旁人只当蚌骨汤是寻常补汤,可那是寻珠女一脉单传的禁术。

取百年海蚌的蚌珠,混着寻珠女心头血熬制,能固本培元。

寻珠女拿命熬汤,一生七锅。

第八锅,熬的是自己的命。

郎中来得快,走得也快。

隔着半条巷子,我听见他对许彦说,苏**只是风寒受惊,喝两剂药就好。

可当晚,门板被踹开时,木栓断成两截。

许彦带着家丁冲进来,斗篷上还沾着雨。

他看见我坐在床边,没问伤。

一锭银子落在桌上,滚到碗边。

“婉儿病重,你去海里捞蚌,给她熬一锅汤。”

我看着那锭银子。

“郎中说她只是风寒。”

许彦皱眉。

“郎中也会误诊,她疼成那样,你别在这节骨眼拿乔。”

“许彦,蚌骨汤不是寻常汤。”

“你以前熬过。”

他答得太快。

快到我笑了。

“是,熬过七锅。”

“那再熬一锅又怎样?”

屋里安静下来。

媒婆在门口嘟囔。

“阿音,你别装了,熬汤还能把人熬死?”

我抬头看许彦。

“第八锅会死。”

许彦眼底冒出烦躁。

“阿音,人命关天,你从前心善,怎么如今变成这样?”

“我变了?”

“婉儿若出事,你担得起吗?”

我摸到床边粗布,手腹沾上血。

“她咳几声,担得起我的命吗?”

许彦脸色一沉。

“又来了,你总把一点小事说成天大的委屈。”

丫鬟立刻哭起来。

“许大人,**还等着汤救命呢。”

许彦转头吩咐家丁。

“把轿子砸了。”

我看向院里那顶小红轿。

阿石昨夜擦到半夜,帘子旧得褪了色,却干净。

家丁抬起木棍。

许彦盯着我。

“今天你不熬汤,明天就别成亲。”

木棍落下前,砍柴刀钉在轿前的石板上。

火星从石缝里蹦出来。

阿石满身泥水站在院门口,手里攥着一把带血的草药。

他看着许彦。

“谁动轿子,我剁谁的手。”

许彦往前一步,家丁也拔了刀。

“阿石,你敢威胁本官?”

阿石没退。

他弯腰拔起砍柴刀,刀口还沾着石屑。

“你官大,别进我家院子。”

许彦冷笑。

“你的院?这屋子是阿音的。”

“明天就是我们的。”

媒婆尖叫。

“阿石,你一个打鱼的,别给自己惹祸!”

阿石瞥她一眼。

“你来喝喜酒吗?”

媒婆被堵得张了张嘴。

“不来就别管。”

这话笨,却把人堵得脸色发青。

我扶着床沿,慢慢站起来。

脚踝粗布被血浸透,贴在伤口上,扯一下都疼。

阿石立刻回头。

“坐着。”

“我能站。

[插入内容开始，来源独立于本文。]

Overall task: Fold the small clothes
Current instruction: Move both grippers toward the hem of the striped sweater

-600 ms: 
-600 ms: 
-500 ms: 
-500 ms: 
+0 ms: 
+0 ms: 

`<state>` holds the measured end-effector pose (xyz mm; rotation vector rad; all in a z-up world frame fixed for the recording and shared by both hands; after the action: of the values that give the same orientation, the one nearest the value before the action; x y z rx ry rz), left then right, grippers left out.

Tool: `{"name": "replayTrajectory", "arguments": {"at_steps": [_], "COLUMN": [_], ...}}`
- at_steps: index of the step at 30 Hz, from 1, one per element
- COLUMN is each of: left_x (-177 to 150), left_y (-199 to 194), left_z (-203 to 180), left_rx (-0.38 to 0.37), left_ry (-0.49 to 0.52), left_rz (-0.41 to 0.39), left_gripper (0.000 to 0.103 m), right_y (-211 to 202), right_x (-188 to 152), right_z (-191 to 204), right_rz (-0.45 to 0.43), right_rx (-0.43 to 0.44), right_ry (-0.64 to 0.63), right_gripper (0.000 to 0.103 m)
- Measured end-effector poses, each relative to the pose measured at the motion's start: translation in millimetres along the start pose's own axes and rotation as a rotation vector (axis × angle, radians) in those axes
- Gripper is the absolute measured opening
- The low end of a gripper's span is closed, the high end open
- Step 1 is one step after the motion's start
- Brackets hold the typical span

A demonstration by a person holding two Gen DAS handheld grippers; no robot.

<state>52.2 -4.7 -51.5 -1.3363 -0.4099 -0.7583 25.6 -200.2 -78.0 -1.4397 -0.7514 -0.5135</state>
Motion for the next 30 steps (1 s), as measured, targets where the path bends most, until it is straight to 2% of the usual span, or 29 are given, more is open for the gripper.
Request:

”

许彦看着我们,火气更盛。

“阿音,你就为了这种人同我作对?”

“他是哪种人?”

“粗鄙,愚笨,不识字,连给你买支像样簪子都买不起。”

阿石垂了下眼,手指蹭了蹭衣摆。

我看见了。

他在意。

我开口:“他不会让我去送死。”

许彦被这话刺得脸色难看。

“我何时让你送死?一锅汤罢了,你别把自己说得可怜。”

我伸手扯开桌上的红布。

上面针脚歪着,线头还没剪。

“这身嫁衣,我自己缝的,轿子是阿石洗的,喜字是他贴的。”

许彦不耐烦。

“你到底想说什么?”

“我想说,明天我嫁人,你的银子,你的妾位,你的施舍,我都不要。”

许彦从袖中抽出一张银票,拍在桌上。

“五十两。”

媒婆咽了咽口水。

“五十两啊,阿音,你们打十年鱼也攒不下。”

许彦的声气软了些,却更叫人犯恶心。

“熬了这锅汤,我给你五十两嫁妆,你和阿石在这破村子里,够过一辈子。”

阿石握刀的手收紧。

我抬手按住他手背。

他手背上全是山石划出的口子,草药汁混着血,染得发黑。

我看着许彦。

“那七锅汤,我已经替你熬完了。”

许彦目光动了一下。

“你又提旧账?”

“路费,书院,名师,冬衣,门生宴,打点,会试。”

我没再细数。

数下去,疼的还是我。

“许彦,这辈子,我欠你的还清了。”

我把那张银票拿起来,递到他面前。

“带着你的钱,滚出我的院子。”

周围一片抽气。

许彦脸色发青。

“好。”

他把银票攥回去,转身看向人群。

“明天她出阁,谁敢去喝一口喜酒,就是同本官作对。”

村民们低下头。

许彦再看我时,眼里只剩怨气。

“阿音,这是你自找的。”

阿石挡在门口。

“说完了就走。”

许彦走到院门,忽然停住。

“你今天护着她,明天呢?西山破庙那条路,能不能走到头,得看本官心情。”

阿石举起刀。

家丁护着许彦后退。

人群散了。

院子一下空了。

阿石关上门,刀靠在墙边。

他蹲到我脚边,伸手去解粗布。

我想躲。

他抬头。

“别怕,我轻点。”

一层布揭开,血肉粘连处被带起,疼得我咬住袖口。

阿石的手停了。

青紫冻疮爬满小腿,脚踝处烂得见骨,黑血顺着脚背往下滴。

阿石低着头,肩膀慢慢塌下去。

“阿音。”

他叫我名字时,嗓子哑得不成样子。

我想挤出笑安慰他。

他却用袖子擦了擦眼睛。

“疼不疼?”

我没答。

院外,村长家的铜锣又响了。

有人喊:“苏**发话了,明天谁帮阿音成亲,尚书府也不会放过!”

阿石站起身,抓起墙边的唢呐。

“那我自己吹。”

“你会吹吗?”

我看着阿石手里的唢呐。

他把唢呐在袖子上蹭了蹭,脸涨红。

“会一点。”

“哪一点?”

“响。”

我忍不住笑。

他也跟着笑,笑完又认真起来。

“响就行,喜事不能哑。”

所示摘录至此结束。